* [Your task]: Please report every line in the material below where the word "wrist" is found.
*** Available data Section Begins ***
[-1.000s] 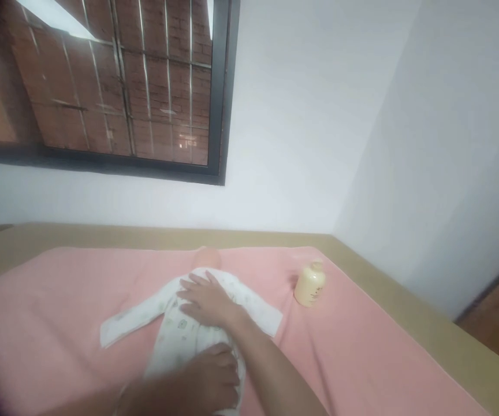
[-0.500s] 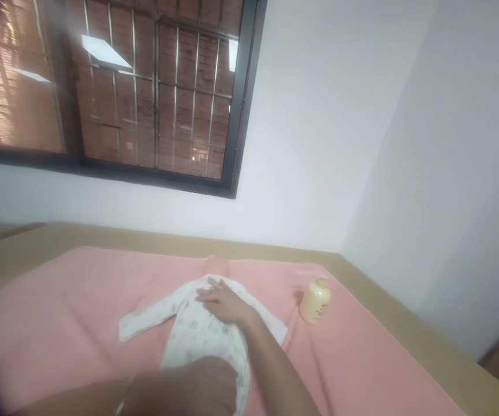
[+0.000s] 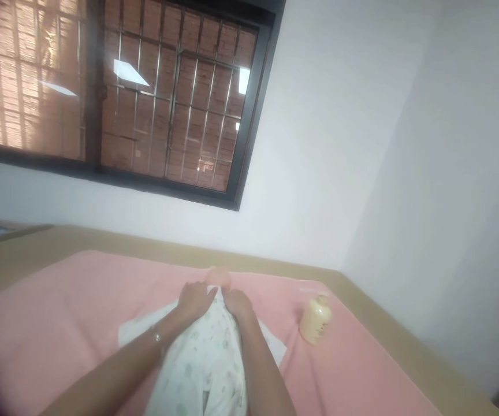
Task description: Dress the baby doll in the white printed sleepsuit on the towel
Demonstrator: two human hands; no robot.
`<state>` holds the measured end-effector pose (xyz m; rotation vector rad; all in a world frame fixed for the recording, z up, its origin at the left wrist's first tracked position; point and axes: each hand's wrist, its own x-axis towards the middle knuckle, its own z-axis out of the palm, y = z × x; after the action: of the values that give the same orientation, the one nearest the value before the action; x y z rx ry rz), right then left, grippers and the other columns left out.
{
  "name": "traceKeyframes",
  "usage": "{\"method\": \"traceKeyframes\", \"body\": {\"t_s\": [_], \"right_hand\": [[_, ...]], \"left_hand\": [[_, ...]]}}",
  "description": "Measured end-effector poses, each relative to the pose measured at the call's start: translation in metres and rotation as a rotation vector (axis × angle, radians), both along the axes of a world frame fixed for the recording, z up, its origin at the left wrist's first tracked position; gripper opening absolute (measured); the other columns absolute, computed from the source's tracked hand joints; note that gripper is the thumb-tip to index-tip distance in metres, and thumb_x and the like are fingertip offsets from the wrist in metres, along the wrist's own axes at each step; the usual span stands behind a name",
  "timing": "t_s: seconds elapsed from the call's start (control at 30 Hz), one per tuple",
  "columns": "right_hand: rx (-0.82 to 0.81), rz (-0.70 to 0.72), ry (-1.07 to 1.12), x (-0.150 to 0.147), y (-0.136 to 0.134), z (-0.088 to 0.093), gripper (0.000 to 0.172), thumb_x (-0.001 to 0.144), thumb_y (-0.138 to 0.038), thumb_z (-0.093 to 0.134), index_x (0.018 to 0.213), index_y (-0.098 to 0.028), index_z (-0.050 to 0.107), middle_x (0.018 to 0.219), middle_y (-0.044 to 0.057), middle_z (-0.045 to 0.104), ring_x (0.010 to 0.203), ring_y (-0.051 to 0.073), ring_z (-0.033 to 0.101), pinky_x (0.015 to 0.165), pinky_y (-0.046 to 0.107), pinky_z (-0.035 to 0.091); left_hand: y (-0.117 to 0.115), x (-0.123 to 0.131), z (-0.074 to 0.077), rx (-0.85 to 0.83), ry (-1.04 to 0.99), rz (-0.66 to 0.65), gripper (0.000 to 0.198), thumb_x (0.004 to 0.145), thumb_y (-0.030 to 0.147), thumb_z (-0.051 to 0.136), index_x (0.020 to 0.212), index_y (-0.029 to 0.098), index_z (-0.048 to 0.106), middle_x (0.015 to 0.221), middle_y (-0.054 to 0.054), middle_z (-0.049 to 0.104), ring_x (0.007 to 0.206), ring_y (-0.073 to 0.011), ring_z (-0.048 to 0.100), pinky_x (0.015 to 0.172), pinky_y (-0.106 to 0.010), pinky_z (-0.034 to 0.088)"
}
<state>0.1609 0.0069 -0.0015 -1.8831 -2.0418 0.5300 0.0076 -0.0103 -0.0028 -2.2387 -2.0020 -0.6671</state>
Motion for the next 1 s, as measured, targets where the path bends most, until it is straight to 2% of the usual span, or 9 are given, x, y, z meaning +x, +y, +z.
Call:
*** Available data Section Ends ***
* [Result for this task]:
`<state>` holds the measured end-effector pose (xyz m; rotation vector rad; all in a world frame fixed for the recording, z up, its origin at the left wrist's first tracked position; point and axes: each hand's wrist, its own x-axis towards the middle knuckle, its own z-axis out of the palm, y = z × x; after the action: of the values that give the same orientation, the one nearest the value before the action; x y z rx ry rz), right then left, grippers and the other columns left out.
  "description": "Measured end-effector poses, each relative to the pose measured at the call's start: translation in metres and rotation as a rotation vector (axis × angle, radians), both along the axes of a world frame fixed for the recording, z up, its origin at the left wrist's first tracked position; gripper opening absolute (measured); the other columns absolute, computed from the source's tracked hand joints; note that gripper is the thumb-tip to index-tip distance in metres, and thumb_x and the like are fingertip offsets from the wrist in metres, along the wrist's own axes at each step; the usual span stands behind a name",

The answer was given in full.